ASSIGNMENT
Each entry, as given, must be output unchanged.

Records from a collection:
+ + +
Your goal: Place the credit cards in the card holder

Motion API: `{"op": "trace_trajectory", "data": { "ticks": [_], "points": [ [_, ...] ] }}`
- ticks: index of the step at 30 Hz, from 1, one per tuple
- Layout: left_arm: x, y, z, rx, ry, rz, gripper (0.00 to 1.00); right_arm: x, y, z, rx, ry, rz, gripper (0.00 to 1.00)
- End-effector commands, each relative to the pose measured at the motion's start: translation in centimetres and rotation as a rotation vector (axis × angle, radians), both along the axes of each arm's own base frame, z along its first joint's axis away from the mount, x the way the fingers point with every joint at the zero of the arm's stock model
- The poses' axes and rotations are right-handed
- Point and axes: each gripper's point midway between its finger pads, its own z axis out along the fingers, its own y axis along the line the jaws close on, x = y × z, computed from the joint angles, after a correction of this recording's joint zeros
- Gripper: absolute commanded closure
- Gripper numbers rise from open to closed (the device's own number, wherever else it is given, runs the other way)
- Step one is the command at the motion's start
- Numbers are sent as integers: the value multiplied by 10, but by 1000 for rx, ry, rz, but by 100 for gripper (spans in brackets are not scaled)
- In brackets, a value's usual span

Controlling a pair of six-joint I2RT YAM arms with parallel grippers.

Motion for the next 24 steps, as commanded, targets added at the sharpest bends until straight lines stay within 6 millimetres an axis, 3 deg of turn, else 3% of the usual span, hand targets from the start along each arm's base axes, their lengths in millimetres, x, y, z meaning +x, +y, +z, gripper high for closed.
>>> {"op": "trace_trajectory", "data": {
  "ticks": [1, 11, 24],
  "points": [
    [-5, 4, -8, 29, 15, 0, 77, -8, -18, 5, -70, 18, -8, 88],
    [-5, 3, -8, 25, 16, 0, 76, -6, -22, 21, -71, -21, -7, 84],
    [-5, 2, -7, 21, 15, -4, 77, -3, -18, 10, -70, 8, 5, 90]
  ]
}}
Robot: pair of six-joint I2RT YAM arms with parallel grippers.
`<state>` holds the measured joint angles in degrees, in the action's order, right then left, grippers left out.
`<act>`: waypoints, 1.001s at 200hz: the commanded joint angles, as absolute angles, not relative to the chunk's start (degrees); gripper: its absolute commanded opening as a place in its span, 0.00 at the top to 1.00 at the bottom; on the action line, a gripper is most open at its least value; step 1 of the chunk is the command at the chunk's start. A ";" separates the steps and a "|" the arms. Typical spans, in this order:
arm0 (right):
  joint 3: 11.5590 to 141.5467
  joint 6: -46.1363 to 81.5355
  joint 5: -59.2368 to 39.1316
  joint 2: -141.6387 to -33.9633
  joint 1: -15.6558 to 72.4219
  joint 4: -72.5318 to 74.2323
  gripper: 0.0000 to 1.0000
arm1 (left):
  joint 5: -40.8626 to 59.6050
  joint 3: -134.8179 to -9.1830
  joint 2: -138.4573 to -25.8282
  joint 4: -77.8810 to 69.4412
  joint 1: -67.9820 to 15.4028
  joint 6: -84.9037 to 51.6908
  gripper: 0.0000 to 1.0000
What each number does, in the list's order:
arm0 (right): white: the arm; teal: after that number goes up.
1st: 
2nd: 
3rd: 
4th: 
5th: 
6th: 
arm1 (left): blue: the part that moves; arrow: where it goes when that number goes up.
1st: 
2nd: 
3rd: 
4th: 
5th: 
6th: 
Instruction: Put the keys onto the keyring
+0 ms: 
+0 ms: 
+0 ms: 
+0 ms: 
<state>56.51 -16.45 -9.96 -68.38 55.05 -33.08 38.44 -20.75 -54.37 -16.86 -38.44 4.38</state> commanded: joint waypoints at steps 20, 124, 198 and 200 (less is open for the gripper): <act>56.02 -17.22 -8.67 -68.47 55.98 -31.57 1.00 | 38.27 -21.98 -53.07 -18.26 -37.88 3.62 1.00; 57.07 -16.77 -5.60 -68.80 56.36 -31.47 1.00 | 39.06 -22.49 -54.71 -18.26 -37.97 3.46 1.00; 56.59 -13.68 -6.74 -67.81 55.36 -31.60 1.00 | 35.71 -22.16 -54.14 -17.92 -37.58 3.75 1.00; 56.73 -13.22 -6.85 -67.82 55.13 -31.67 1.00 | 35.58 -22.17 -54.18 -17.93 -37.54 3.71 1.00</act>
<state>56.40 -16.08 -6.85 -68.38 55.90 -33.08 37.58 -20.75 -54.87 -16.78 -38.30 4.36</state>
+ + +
ANSWER SPACE
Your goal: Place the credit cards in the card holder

Motion API: `{"op": "trace_trajectory", "data": { "ticks": [_], "points": [ [_, ...] ] }}`
- ticks: index of the step at 30 Hz, from 1, one per tuple
- Layout: left_arm: x, y, z, rx, ry, rz, gripper (0.00 to 1.00); right_arm: x, y, z, rx, ry, rz, gripper (0.00 to 1.00)
- End-effector commands, each relative to the pose measured at the motion's start: translation in centimetres and rotation as a rotation vector (axis × angle, radians), both along the axes of each arm's own base frame, z along its first joint's axis away from the mount, x the way the fingers point with every joint at the zero of the arm's stock model
- The poses' axes and rotations are right-handed
- Point and axes: each gripper's point midway between its finger pads, its own z axis out along the fingers, its own y axis along the line the jaws close on, x = y × z, computed from the joint angles, after a correction of this recording's joint zeros
- Gripper: absolute commanded closure
- Gripper numbers rise from open to closed (the device's own number, wherever else it is given, runs the other way)
- Step one is the command at the motion's start
- Numbers are sent as integers: the value multiplied by 10, but by 1000 for rx, ry, rz, but by 100 for gripper (spans in brackets are not scaled)
- In brackets, a value's usual span

Controlling a pair of six-joint I2RT YAM arms with parallel grippers.

Motion for the next 24 steps, as commanded, targets added at the sharpest bends until straight lines stay within 6 millimetres an axis, 3 deg of turn, else 3% of the usual span, hand targets from the start along each arm's base axes, their lengths in millimetres, x, y, z meaning +x, +y, +z, gripper high for closed.
>>> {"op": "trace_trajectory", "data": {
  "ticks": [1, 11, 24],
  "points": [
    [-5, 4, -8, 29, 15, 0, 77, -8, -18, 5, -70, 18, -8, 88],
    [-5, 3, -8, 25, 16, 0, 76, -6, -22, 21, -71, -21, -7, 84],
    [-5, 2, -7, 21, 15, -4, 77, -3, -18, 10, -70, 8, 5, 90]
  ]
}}
Robot: pair of six-joint I2RT YAM arms with parallel grippers.
`<state>` holds the measured joint angles in degrees, in the action's order, right then left, grippers left out.
`<act>`: waypoints, 1.001s at 200hz: the commanded joint angles, as absolute angles, not relative to the chunk's start (degrees); gripper: its absolute commanded opening as a place in its span, 0.00 at the top to 1.00 at the bottom; on the action line, a gripper is most open at its least value; step 1 of the chunk is the command at the chunk's start. A ";" separates the steps and a "|" the arms. Typical spans, in this order:
arm0 (right):
  joint 3: 11.5590 to 141.5467
  joint 6: -46.1363 to 81.5355
  joint 5: -59.2368 to 39.1316
  joint 2: -141.6387 to -33.9633
  joint 1: -15.6558 to 72.4219
  joint 4: -72.5318 to 74.2323
  gripper: 0.0000 to 1.0000
arm1 (left):
  joint 5: -40.8626 to 59.6050
  joint 3: -134.8179 to -9.1830
  joint 2: -138.4573 to -25.8282
  joint 4: -77.8810 to 69.4412
  joint 1: -67.9820 to 15.4028
  joint 6: -84.9037 to 51.6908
  gripper: 0.0000 to 1.0000
What each number does, in the list's order:
arm0 (right): white: the arm; teal: after that number goes up.
1st: 
2nd: 
3rd: 
4th: 
5th: 
6th: 
arm1 (left): blue: the part that moves; arrow: where it goes when that number goes up.
1st: 
2nd: 
3rd: 
4th: 
5th: 
6th: 
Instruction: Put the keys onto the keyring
+0 ms: 
+0 ms: 
+0 ms: 
+0 ms: 
<state>56.51 -16.45 -9.96 -68.38 55.05 -33.08 38.44 -20.75 -54.37 -16.86 -38.44 4.38</state> commanded: joint waypoints at steps 20, 124, 198 and 200 (less is open for the gripper): <act>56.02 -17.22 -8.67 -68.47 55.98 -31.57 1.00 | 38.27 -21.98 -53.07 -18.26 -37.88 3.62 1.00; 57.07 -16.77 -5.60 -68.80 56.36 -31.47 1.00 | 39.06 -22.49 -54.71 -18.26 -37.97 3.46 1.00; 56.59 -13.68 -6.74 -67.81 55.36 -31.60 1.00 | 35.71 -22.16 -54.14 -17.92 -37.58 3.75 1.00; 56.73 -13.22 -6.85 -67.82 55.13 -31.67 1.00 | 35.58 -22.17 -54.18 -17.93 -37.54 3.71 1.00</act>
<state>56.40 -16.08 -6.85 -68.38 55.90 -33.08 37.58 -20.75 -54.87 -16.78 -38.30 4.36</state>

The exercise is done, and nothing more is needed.